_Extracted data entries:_

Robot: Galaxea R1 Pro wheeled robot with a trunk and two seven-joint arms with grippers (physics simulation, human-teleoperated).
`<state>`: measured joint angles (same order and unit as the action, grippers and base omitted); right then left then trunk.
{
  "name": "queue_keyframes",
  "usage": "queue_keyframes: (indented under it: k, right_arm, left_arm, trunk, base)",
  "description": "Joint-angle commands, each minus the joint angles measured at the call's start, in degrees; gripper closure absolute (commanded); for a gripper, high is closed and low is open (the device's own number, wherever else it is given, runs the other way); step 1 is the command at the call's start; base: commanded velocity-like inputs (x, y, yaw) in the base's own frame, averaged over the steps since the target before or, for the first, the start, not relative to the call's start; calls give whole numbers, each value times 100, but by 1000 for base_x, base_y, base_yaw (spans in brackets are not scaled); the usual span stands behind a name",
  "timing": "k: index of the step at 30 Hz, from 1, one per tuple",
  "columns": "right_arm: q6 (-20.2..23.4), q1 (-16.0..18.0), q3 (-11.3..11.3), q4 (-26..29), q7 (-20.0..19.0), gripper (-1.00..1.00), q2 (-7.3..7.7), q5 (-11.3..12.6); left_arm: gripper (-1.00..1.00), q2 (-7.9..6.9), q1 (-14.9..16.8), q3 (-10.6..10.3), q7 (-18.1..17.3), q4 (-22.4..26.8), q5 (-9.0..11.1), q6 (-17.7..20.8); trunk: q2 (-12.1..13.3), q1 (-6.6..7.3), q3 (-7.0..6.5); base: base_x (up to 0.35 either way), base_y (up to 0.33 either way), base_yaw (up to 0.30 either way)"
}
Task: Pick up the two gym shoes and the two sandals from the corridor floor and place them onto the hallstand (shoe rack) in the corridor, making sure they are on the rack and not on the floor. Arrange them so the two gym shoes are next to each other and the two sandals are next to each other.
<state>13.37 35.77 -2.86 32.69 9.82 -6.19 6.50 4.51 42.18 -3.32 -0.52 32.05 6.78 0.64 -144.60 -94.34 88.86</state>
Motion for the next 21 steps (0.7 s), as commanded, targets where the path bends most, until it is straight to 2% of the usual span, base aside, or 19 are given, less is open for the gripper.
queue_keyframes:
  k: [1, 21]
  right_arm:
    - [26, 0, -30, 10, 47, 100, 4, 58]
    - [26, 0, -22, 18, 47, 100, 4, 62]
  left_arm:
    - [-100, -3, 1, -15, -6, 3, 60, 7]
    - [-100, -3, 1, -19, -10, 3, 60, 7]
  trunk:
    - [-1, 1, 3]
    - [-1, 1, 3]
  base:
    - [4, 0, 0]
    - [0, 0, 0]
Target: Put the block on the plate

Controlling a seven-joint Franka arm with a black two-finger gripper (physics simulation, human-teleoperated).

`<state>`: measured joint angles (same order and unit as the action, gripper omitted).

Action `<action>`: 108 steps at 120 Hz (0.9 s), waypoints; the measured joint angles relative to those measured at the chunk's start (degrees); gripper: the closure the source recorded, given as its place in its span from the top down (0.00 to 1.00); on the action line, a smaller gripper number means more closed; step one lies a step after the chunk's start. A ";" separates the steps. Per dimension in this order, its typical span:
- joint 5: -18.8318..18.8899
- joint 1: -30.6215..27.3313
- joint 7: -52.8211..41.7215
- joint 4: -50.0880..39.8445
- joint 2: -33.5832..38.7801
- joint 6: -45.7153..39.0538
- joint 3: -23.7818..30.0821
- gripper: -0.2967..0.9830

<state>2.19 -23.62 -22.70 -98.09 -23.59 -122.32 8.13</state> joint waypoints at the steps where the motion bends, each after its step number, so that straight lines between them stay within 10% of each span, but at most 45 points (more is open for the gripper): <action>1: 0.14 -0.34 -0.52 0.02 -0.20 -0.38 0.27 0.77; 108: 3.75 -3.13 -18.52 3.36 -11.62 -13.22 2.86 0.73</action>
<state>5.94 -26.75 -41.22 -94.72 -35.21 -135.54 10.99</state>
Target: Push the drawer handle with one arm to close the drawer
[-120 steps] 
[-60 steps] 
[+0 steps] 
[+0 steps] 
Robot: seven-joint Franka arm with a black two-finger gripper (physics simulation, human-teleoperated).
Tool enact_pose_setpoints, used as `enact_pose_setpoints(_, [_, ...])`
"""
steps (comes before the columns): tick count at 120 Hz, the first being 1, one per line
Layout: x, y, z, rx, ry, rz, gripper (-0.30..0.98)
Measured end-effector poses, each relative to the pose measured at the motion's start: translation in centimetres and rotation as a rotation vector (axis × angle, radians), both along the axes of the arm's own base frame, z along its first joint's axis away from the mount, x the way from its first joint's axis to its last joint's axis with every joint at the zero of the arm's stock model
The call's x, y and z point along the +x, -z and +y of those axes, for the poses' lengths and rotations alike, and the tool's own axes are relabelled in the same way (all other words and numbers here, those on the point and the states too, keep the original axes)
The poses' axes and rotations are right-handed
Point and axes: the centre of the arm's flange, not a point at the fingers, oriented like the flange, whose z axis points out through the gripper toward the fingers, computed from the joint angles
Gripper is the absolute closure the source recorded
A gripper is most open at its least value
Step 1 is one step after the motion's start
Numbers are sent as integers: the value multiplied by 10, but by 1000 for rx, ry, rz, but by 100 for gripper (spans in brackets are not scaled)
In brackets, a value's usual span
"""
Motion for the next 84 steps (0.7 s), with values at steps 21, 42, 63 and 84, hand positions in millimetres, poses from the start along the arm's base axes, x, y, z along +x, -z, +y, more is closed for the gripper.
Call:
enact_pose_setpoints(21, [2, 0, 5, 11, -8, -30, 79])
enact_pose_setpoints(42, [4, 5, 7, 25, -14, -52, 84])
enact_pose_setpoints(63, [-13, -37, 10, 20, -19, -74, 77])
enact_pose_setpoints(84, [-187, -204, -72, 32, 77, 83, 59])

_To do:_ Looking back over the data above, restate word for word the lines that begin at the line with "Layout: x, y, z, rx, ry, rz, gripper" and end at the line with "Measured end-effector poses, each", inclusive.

_Task solution:_
Layout: x, y, z, rx, ry, rz, gripper (-0.30..0.98)
Measured end-effector poses, each relative to the pose measured at the motion's start: translation in centimetres and rotation as a rotation vector (axis × angle, radians), both along the axes of the arm's own base frame, z along its first joint's axis away from the mount, x the way from its first joint's axis to its last joint's axis with every joint at the zero of the arm's stock model

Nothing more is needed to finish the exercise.